Denial letters will contain information needed to assist the member in understanding the reason(s) for the denial, and deciding whether or not to appeal the decision, including:

  • The specific reason(s) for the denial, including clinical justification of the decision (consistent with generally accepted standards of medical practice); discussion of the individual member’s presenting symptoms or condition, diagnosis, and treatment interventions; and specific information upon which the adverse determination was based.
  • The reason(s) that criteria were not met, including a reference to the benefit provision, guideline, protocol, or other criterion on which the denial was based, and notification that the member can obtain a copy of the actual information on which the denial was based.
  • Any alternative treatment options offered by Harvard Pilgrim.

The date that written or electronic confirmation was sent.

Instructions as to how the member and/or physician can obtain a copy of the criteria used to make the determination.

A description of appeal rights, including the right to submit written comments, documents, or other information relevant to the appeal; and an explanation of the appeal process including the right to member representation and timeframes for deciding appeals.

Status Inquiry

ElectronicServicing providers can use electronic channels to determine if authorization has been completed. Authorization status and approved transaction numbers will be available to servicing providers through HPHConnect and NEHEN, usually within three hours of a completed notification process. Alternatively, status and transaction numbers can be accessed through NIA’s website, www.radmd.com.

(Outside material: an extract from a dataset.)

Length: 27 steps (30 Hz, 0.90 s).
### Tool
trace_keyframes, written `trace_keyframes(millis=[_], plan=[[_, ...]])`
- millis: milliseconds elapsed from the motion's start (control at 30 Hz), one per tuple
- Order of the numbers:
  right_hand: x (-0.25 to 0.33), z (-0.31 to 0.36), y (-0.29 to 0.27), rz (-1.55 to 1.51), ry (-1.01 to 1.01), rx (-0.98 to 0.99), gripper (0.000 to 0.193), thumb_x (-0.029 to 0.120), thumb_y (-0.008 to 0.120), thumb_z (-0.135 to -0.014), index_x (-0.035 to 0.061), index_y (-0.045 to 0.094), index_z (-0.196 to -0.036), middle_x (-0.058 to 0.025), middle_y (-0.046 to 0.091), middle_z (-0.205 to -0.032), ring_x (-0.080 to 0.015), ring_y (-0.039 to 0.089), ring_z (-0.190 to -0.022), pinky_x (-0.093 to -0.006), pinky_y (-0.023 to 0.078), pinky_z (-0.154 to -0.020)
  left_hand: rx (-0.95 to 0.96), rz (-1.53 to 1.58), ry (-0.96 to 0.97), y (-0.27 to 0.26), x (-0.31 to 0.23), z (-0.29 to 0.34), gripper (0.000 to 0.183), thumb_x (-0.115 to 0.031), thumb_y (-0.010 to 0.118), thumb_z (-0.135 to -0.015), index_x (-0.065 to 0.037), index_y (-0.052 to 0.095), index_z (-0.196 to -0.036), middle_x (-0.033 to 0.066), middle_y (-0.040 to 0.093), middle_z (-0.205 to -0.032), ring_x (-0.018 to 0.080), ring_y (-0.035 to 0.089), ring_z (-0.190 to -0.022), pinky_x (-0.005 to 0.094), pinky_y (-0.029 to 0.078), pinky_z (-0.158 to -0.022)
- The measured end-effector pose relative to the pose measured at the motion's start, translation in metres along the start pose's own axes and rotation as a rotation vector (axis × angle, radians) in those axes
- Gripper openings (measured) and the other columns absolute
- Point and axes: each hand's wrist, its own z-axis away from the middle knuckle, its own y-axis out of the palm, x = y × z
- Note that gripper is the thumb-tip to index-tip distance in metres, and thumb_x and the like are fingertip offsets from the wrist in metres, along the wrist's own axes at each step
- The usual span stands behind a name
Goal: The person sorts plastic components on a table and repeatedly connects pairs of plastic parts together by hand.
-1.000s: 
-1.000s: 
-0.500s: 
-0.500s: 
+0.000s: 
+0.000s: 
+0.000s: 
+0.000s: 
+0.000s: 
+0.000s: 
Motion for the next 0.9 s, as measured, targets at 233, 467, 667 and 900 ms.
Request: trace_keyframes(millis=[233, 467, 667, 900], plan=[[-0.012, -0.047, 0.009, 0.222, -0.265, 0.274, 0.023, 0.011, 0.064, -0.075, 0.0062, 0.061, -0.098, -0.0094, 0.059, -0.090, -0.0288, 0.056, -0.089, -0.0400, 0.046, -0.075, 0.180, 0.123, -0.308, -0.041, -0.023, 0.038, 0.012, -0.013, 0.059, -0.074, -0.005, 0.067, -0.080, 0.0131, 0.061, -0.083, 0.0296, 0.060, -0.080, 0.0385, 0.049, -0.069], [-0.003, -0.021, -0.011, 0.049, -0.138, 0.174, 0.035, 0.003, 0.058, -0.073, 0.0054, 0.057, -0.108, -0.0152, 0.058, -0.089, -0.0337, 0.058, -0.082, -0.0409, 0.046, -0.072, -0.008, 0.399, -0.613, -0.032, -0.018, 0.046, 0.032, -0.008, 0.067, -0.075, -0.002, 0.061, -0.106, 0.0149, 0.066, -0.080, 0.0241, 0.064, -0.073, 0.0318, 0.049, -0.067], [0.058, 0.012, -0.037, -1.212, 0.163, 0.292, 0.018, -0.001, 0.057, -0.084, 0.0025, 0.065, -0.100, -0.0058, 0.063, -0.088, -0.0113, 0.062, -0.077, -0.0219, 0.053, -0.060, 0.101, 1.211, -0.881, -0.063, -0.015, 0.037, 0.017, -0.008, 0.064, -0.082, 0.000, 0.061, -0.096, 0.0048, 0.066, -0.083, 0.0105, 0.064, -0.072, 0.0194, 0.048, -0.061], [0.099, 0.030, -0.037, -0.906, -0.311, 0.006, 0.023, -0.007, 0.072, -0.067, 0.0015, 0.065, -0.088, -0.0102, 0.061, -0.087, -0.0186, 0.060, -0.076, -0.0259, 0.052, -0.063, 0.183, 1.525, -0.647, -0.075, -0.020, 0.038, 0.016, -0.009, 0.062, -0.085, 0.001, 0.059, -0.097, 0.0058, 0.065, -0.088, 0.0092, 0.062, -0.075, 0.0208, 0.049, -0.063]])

Detailed HPHConnect instructions are available at www.harvardpilgrim.org/providers.

(Refer to the user guides in the HPHConnect section of the provider website.)

  • For NEHEN instructions, refer to your NEHEN documentation.
  • Refer to NIA's website, www.radmd.com, for RadMD registration information.

Phone Option

Providers may check the status of authorization requests by phone, 24 hours a day, 365 days a year, at 800-642-7543 — select option 2 from the main menu. This service is specifically for status inquiries only.

Notification Changes

NIA must be notified by telephone if any change to the original authorization occurs, such as a change to the procedure, a change to the servicing provider or a change to the date of service (if the new date of service exceeds the original date validity period). Records in HPHConnect, NEHEN and RadMD cannot be edited.